The album may not be especially romantic, but it does include ample sentimentality. Harris is synonymous with a number of different places, but his home state of Alabama is probably the least of those. As he explains in “East Alabama,” it was never really meant to hold him beyond his formative years, and is really no more than a fading memory now. “Barbra Dee” is a very sweet ode to his mother, who some fans may have met at JP’s annual “Sunday Morning Coming Down” events during AmericanaFest from a few years ago.

Produced by JD McPherson, the music and approach to JP Harris Is a Trash Fire is nothing fancy, even when the writing is. There are a lot of different moods to keep things spicy. But this feels like a JP Harris album, and a Bloodshot Records album, meaning a little rough-hewn and lacking polish. But that what you want and expect. It’s the songs that matter.
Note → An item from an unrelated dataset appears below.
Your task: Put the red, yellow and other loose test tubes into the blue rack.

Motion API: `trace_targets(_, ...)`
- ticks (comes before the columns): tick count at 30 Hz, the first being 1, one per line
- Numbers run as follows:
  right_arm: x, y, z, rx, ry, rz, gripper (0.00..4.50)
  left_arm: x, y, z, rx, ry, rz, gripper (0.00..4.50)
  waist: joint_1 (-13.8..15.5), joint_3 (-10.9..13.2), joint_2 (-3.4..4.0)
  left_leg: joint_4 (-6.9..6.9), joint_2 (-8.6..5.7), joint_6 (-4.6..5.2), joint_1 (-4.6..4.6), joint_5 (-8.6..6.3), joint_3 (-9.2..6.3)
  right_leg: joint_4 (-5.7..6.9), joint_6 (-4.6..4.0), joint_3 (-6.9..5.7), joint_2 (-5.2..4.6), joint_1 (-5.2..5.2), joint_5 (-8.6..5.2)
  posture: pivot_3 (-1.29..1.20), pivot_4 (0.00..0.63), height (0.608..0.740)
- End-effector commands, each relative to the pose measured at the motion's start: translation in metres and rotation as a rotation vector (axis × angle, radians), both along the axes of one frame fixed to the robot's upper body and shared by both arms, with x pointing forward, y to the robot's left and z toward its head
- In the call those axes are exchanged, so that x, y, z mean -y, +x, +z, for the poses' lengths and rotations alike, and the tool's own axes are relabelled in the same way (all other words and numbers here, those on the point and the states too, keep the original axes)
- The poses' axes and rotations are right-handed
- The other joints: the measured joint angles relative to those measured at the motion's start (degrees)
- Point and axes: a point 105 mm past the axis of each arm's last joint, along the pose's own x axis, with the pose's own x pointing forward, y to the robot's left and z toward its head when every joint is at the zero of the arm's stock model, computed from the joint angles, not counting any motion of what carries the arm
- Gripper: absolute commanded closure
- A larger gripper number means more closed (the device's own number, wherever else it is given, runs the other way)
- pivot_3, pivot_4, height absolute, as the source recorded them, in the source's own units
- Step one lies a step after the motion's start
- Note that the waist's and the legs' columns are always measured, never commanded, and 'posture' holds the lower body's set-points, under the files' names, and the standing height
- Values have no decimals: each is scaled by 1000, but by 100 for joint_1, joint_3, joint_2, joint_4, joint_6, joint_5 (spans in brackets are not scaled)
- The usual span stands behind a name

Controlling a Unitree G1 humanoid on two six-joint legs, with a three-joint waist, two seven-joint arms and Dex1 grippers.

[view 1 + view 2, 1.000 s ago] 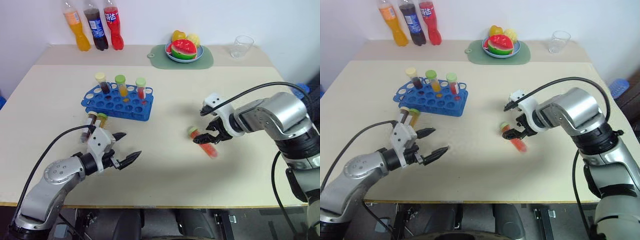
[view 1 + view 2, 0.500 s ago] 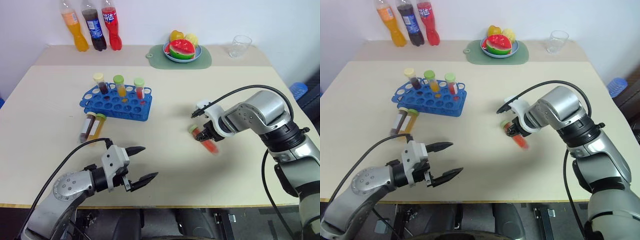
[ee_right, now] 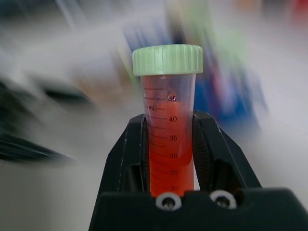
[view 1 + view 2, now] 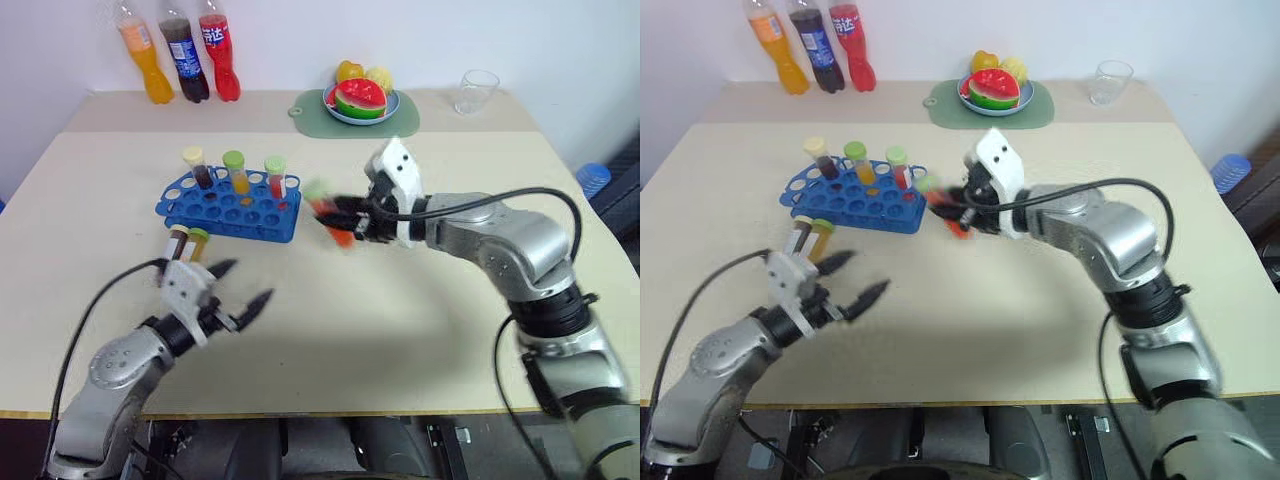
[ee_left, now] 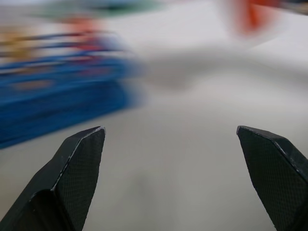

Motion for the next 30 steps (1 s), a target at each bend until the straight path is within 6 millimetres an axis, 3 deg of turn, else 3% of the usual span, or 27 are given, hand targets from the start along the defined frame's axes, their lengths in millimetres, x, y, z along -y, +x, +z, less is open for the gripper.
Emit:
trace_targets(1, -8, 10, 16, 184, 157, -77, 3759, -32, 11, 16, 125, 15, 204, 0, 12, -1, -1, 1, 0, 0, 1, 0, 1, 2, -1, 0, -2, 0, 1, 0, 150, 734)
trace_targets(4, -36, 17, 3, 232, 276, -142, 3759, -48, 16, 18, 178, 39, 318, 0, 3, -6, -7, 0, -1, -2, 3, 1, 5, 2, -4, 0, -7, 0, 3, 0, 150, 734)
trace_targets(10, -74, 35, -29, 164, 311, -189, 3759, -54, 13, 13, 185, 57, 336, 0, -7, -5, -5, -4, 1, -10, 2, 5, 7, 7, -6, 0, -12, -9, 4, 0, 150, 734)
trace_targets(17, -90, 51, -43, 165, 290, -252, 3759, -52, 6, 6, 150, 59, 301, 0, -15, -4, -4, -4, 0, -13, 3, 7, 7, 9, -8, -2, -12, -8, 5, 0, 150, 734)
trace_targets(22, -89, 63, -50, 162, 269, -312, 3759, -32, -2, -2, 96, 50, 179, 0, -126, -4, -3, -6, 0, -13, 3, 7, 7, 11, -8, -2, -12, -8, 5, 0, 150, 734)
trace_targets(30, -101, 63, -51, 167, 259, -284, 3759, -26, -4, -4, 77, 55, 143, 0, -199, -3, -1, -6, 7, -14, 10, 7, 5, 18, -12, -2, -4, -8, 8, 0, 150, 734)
These days, there’s fiercely independent country performers and songwriters accruing 70 million streams in six weeks from leveraging Tik-Tok and turning around and signing major label distribution deals. JP Harris is one of those performers who if he was just showing up on the scene might be the next hot thing. But since he’s established and known, those opportunities just aren’t open to him.

Perhaps if he’d stopped taking construction bids in 2012 and pursued music full-time, the career of JP Harris would be in a different place. But for those clued into his work both on the stage, in the studio, and in the music community, they need no convincing of the importance of JP Harris. He might be a “trash fire,” but his flame of dogged resistance is an inspiration to many, and his new album adds to his varied and vital musical legacy.